क्रकचं तैलयन्त्रं च श्वानो गृध्राः सुदारुणाः । निरुच्छ्वासा महानादा भैरवो रौरवस्तथा

Ali (há tormentos) como a serra (Krakaca) e o engenho de prensa de óleo (Tailayantra); e cães e abutres crudelíssimos.
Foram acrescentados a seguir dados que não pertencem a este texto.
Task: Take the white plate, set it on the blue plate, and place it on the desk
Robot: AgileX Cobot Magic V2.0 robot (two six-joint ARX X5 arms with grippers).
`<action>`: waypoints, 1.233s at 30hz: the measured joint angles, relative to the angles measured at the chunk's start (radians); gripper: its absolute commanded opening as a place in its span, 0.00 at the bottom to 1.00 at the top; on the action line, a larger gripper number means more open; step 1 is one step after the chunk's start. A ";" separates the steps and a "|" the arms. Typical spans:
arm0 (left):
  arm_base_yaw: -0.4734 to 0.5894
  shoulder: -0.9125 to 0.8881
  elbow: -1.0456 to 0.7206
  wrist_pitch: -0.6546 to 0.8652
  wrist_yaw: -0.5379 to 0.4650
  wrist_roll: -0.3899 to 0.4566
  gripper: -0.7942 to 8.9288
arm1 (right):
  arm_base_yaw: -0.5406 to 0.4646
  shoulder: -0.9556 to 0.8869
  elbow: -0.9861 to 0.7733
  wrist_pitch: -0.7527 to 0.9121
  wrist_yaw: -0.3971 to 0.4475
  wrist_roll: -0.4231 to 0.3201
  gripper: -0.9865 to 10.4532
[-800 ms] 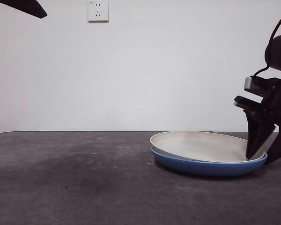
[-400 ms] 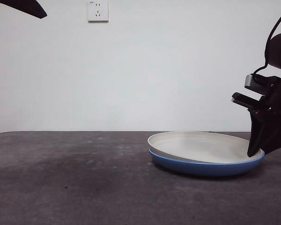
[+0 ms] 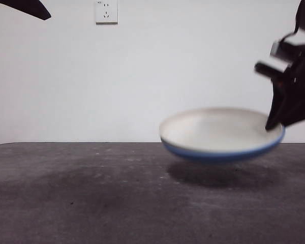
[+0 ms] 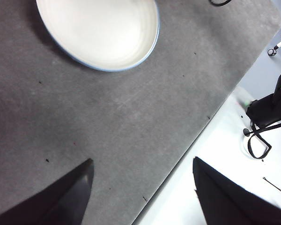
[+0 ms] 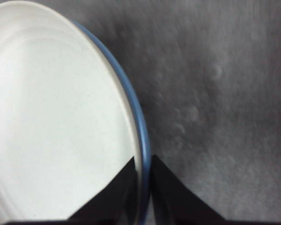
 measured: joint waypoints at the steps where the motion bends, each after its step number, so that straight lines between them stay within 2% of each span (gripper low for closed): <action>1: 0.000 0.000 0.000 0.000 0.000 0.000 0.43 | 0.002 -0.018 0.000 0.008 -0.008 0.008 0.09; 8: 0.000 0.000 0.000 0.000 0.000 0.000 0.43 | 0.060 -0.054 0.005 0.039 -0.031 0.068 0.09; 14: 0.000 0.000 0.000 0.000 0.000 0.000 0.43 | 0.150 -0.031 0.056 0.047 0.005 0.106 0.09; 24: 0.000 0.000 0.000 0.000 0.000 0.000 0.43 | 0.237 0.140 0.161 0.064 0.049 0.152 0.09; 37: 0.000 0.000 0.000 0.000 0.000 0.000 0.43 | 0.257 0.332 0.171 0.106 0.048 0.195 0.09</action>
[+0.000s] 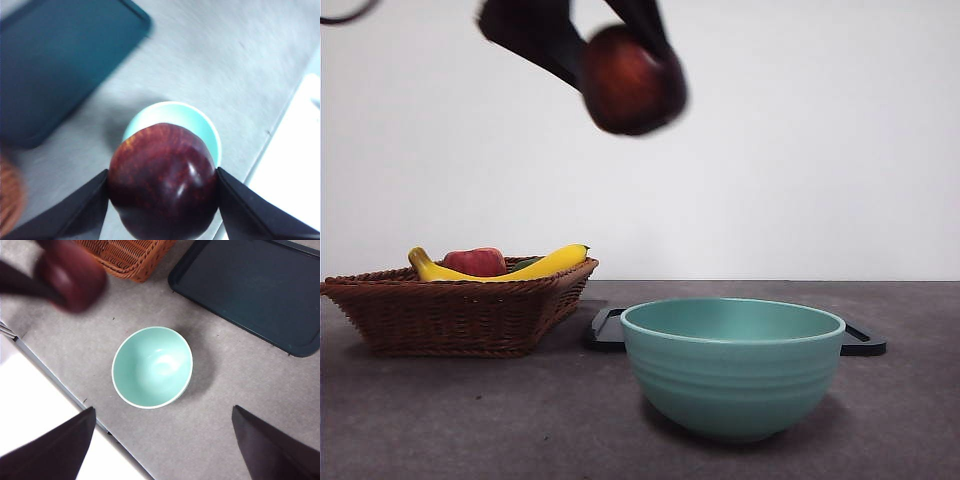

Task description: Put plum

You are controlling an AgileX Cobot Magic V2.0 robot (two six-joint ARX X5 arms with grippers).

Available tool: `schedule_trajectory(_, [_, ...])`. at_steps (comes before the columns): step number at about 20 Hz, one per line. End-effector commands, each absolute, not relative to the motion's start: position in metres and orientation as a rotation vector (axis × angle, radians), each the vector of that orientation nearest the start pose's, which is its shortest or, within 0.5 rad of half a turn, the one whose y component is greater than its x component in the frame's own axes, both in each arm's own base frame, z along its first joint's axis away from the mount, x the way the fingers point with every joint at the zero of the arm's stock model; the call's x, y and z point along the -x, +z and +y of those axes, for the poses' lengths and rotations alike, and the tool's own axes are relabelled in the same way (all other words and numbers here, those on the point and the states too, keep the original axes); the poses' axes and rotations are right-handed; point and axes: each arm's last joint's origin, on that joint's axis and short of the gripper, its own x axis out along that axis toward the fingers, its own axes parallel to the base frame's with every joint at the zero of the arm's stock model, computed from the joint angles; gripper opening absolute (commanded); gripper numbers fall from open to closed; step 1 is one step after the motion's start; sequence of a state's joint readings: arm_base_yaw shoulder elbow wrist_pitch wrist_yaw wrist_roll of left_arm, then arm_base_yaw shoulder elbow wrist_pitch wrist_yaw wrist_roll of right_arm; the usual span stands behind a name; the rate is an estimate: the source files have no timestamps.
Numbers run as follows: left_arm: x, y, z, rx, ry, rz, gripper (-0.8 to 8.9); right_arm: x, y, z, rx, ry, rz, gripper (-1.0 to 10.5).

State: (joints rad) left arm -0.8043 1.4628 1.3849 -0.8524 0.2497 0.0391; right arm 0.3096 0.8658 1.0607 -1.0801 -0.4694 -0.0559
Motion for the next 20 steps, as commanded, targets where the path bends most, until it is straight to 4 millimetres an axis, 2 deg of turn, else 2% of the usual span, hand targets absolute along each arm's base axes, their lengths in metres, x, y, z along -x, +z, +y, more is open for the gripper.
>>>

Há também lugares de sufocação e de bramidos estrondosos — Bhairava e Raurava igualmente.

Verse 28

एते घोरा याम्यलोके श्रूयन्ते द्विजसत्तम । त्वत्प्रसादेन ते सोम्यास्तीर्थस्यास्य प्रभावतः

Ó melhor dos brâmanes, ouve-se que estas coisas são terríveis no reino de Yama; porém, por tua graça—e pelo poder deste vau sagrado—tornam-se brandas e já não assustam.

Verse 29

दानस्यास्य प्रभावेण यमराजप्रसादतः । नरकेऽहं न यास्यामि द्विज जन्मनि जन्मनि

Pelo poder desta caridade e pelo favor do rei Yama, ó brâmane, não irei ao inferno—nascimento após nascimento.

Verse 30

यमहास्यस्य चाख्यानमिदं शृण्वन्ति ये नराः । तेऽपि पापविनिर्मुक्ता न पश्यन्ति यमालयम्

Aqueles que escutam este relato do «riso de Yama», eles também, libertos do pecado, não contemplam a morada de Yama.